Fabrics are flush with sparkle, sheen and mesmerizing detail for spring 2019, a season defined by delicate, ethereal buoyancy. The soft hues of ballet pink, champagne and twinkling iridescent swathes presented at Première Vision, Texworld and JETRO’s Textile Salon collectively signaled a sunny spell ahead.
Embroidery is spring’s leitmotif, realized across sheer fabrics, denims and cut jacquards. And, overarching industry trends of sustainability and technology were on full display at each show. Première Vision’s selection of sustainable fabrics was introduced in its Smart Creation Square, a new space that spotlighted 55 ecological materials from exhibitors, underscoring responsibly dyed fabrics, ethically manufactured materials and recycled fibers, either natural or synthetic. Organizers of the show said sustainability was at the core of its winter edition.
As sustainability is more central than ever before in textiles, naturally too is ethics, its ideological counterpart. Jyoti Jaiswal, cofounder of OMSutra, a fabric supplier to both independent and large-scale designers in the marketplace, told WWD, “People are going more and more for social enterprise. They want product that has a purpose behind it and that is made more ethically and sustainably.” She added, “Even the big giants are looking for companies that are doing sustainable sourcing. Everybody wants to make an impact to make things more peaceful. Peace is the ultimate thing that we’re looking for.”
And the uptick in consumer demand for technical fabrics saw a special exhibit from the Brooklyn Fashion + Design Accelerator at Texworld, which featured a 3-D knit structure fabric and patterned textile embedded with thermoforming yarn, while JETRO’s Textile Salon spotlighted breathable, wind protected and water-repellent materials, as well as synthetics and Coolmax fabrics.

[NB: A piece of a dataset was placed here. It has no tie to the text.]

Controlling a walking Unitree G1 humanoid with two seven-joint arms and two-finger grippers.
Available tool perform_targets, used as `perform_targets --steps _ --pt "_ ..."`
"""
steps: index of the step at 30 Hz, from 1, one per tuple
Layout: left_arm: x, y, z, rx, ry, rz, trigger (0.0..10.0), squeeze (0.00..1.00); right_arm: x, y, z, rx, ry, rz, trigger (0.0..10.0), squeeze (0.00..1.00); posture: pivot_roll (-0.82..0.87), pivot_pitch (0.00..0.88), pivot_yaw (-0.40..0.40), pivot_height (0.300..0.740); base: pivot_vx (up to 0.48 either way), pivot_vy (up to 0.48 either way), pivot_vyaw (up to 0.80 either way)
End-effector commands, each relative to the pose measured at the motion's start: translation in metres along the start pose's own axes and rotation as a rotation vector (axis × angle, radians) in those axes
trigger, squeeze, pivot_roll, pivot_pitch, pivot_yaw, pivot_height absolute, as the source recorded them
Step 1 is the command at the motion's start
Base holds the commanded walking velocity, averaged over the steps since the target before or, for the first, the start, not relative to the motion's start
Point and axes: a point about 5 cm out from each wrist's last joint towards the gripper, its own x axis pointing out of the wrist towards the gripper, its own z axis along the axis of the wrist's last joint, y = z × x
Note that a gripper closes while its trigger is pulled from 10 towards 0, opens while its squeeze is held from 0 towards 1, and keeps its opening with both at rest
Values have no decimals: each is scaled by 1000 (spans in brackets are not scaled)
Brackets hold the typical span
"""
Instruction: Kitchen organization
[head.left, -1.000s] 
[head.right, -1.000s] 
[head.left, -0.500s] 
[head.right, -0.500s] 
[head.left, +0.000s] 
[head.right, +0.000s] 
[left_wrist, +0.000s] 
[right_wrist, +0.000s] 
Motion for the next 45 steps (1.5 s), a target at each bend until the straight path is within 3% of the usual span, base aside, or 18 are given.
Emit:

Rachel Tobias, business development and community director at the BF+DA, told WWD, “There’s obviously high consumer demand — these products are really cool. But we’re also interested in getting into the space to address health-care needs and safety needs. We’re actually more interested in those kinds of things than necessarily making just cool, gimmicky [products], which, [can be] nice, but they’re not necessarily serving a need or sustainable.”